How We Chose These ETFs
Selecting the right ETFs for down payment savings investors requires a careful evaluation of multiple factors. We analyzed dozens of funds across the industry and narrowed our recommendations based on the following criteria. Each factor was weighted according to its importance for investors in this specific category, ensuring that our picks are truly optimized for your goals.
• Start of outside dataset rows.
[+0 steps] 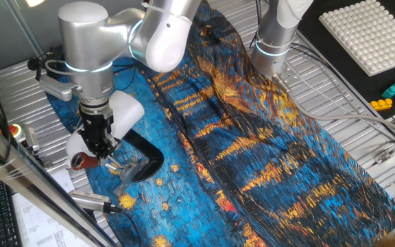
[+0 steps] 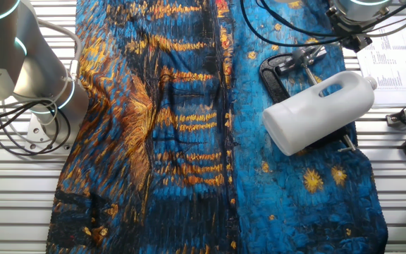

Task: Push down the lever

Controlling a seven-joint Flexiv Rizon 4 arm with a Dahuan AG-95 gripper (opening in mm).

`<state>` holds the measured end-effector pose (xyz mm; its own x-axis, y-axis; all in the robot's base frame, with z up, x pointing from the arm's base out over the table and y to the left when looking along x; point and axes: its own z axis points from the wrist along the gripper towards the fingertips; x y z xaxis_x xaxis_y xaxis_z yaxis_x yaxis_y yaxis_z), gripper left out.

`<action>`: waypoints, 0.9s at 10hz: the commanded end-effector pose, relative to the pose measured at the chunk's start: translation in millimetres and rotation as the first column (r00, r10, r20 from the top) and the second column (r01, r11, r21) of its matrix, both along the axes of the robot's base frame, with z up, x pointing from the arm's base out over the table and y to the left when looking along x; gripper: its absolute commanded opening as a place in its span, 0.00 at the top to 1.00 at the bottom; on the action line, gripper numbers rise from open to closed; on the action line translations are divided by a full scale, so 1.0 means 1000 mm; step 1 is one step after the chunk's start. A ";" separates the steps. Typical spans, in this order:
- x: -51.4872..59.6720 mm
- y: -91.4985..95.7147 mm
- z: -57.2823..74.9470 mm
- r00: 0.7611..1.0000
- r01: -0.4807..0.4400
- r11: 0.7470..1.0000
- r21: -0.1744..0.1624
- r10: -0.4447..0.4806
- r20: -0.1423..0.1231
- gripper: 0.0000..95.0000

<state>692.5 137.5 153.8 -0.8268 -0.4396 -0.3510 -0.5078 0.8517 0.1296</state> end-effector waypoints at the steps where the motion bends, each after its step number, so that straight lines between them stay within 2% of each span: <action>1: 0.000 0.000 0.003 1.000 -0.001 1.000 -0.009 0.000 -0.019 1.00; 4: -0.008 -0.005 -0.003 1.000 -0.003 1.000 -0.009 0.002 -0.022 1.00; 5: -0.010 -0.004 0.002 1.000 0.005 1.000 -0.004 -0.005 -0.030 1.00; 6: -0.010 -0.002 0.010 0.999 0.013 1.000 -0.007 -0.013 -0.052 1.00; 8: -0.011 -0.003 0.010 0.998 -0.001 0.999 -0.039 -0.002 -0.066 1.00; 9: -0.012 -0.003 0.009 0.997 -0.021 0.999 -0.038 0.018 -0.076 0.60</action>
<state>683.2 135.0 160.0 -0.8519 -0.4528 -0.2633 -0.4967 0.8579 0.1317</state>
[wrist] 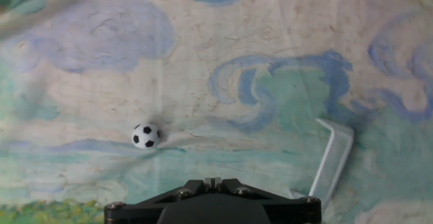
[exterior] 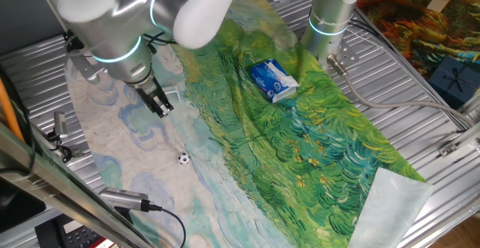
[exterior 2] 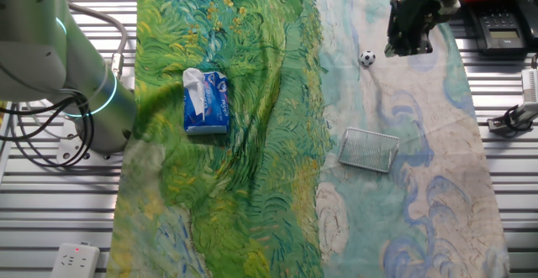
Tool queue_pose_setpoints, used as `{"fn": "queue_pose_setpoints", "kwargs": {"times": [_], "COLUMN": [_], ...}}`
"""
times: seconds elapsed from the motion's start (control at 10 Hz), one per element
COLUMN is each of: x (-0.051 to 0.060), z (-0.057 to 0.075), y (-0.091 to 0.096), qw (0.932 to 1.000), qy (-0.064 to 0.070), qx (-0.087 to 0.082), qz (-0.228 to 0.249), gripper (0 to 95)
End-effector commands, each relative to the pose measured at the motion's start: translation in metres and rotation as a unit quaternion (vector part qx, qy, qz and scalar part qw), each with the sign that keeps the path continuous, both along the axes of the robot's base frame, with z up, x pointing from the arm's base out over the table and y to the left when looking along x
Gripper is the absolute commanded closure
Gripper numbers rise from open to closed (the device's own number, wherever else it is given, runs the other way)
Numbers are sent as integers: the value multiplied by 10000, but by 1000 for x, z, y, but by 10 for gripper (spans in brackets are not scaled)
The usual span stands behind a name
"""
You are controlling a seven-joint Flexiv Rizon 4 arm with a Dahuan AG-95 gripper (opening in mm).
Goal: Push the soccer ball into the goal
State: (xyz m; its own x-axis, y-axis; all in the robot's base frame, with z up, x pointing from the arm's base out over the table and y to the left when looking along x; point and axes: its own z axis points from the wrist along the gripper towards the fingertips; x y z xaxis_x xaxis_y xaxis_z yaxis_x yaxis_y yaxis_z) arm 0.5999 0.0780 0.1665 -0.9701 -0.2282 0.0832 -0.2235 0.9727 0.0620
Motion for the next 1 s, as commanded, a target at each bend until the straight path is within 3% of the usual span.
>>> {"fn": "queue_pose_setpoints", "kwargs": {"times": [0.1, 0.3, 0.6, 0.9, 1.0], "x": [0, 3, 13, 33, 34], "z": [-1, -8, -19, -34, -36], "y": [2, 20, 63, 115, 120], "qw": [9947, 9970, 9936, 9896, 9891], "qy": [-341, -455, -463, -444, -445], "qx": [-843, -609, -520, -425, -421], "qz": [480, -109, -886, -1304, -1342], "gripper": [950, 950, 950, 950, 950]}}
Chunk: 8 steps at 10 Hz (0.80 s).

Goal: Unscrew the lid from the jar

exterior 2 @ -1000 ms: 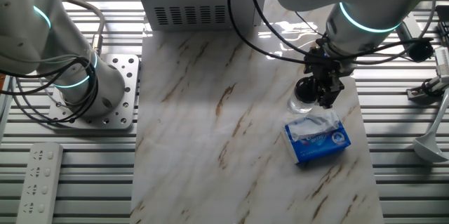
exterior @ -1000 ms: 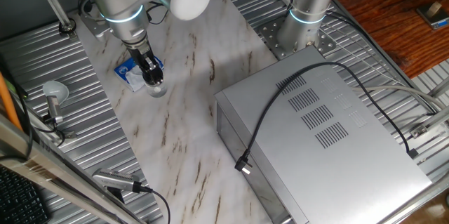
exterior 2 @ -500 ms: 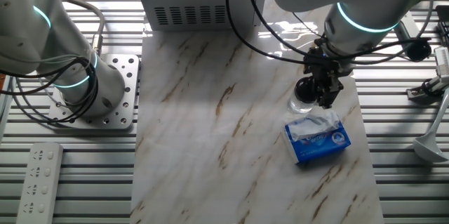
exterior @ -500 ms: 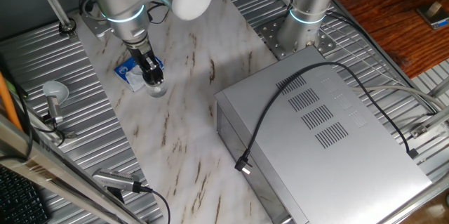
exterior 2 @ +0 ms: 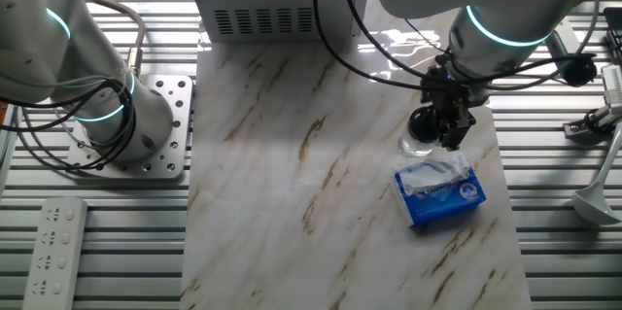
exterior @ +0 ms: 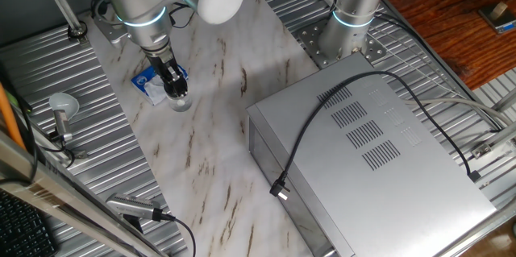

- Capital preservation focus — Capital preservation focus for a defined savings goal
- Short to intermediate — Short to intermediate duration matching purchase timelines
- Inflation protection to — Inflation protection to maintain purchasing power
- Low volatility to — Low volatility to avoid setbacks near your target date
We also factored in our proprietary Beginner Suitability Score, which evaluates each fund on a 1-to-10 scale considering expense ratios, volatility (beta), diversification (holdings count), dividend history, and track record length. Funds that score consistently high across these dimensions earned a spot on our list.
1. Vanguard Short-Term Bond ETF (BSV) — Best Overall
Vanguard • Short-Term Bond
Expense Ratio
0.04%
AUM
$35.0B
5-Year Return
1.80%
Beginner Score
10/10
BSV invests in U.S. investment-grade bonds with maturities between one and five years, offering a stable option for conservative investors. Its short duration means less sensitivity to interest rate changes compared to longer-term bond funds. This makes BSV a popular choice for parking cash or reducing overall portfolio volatility.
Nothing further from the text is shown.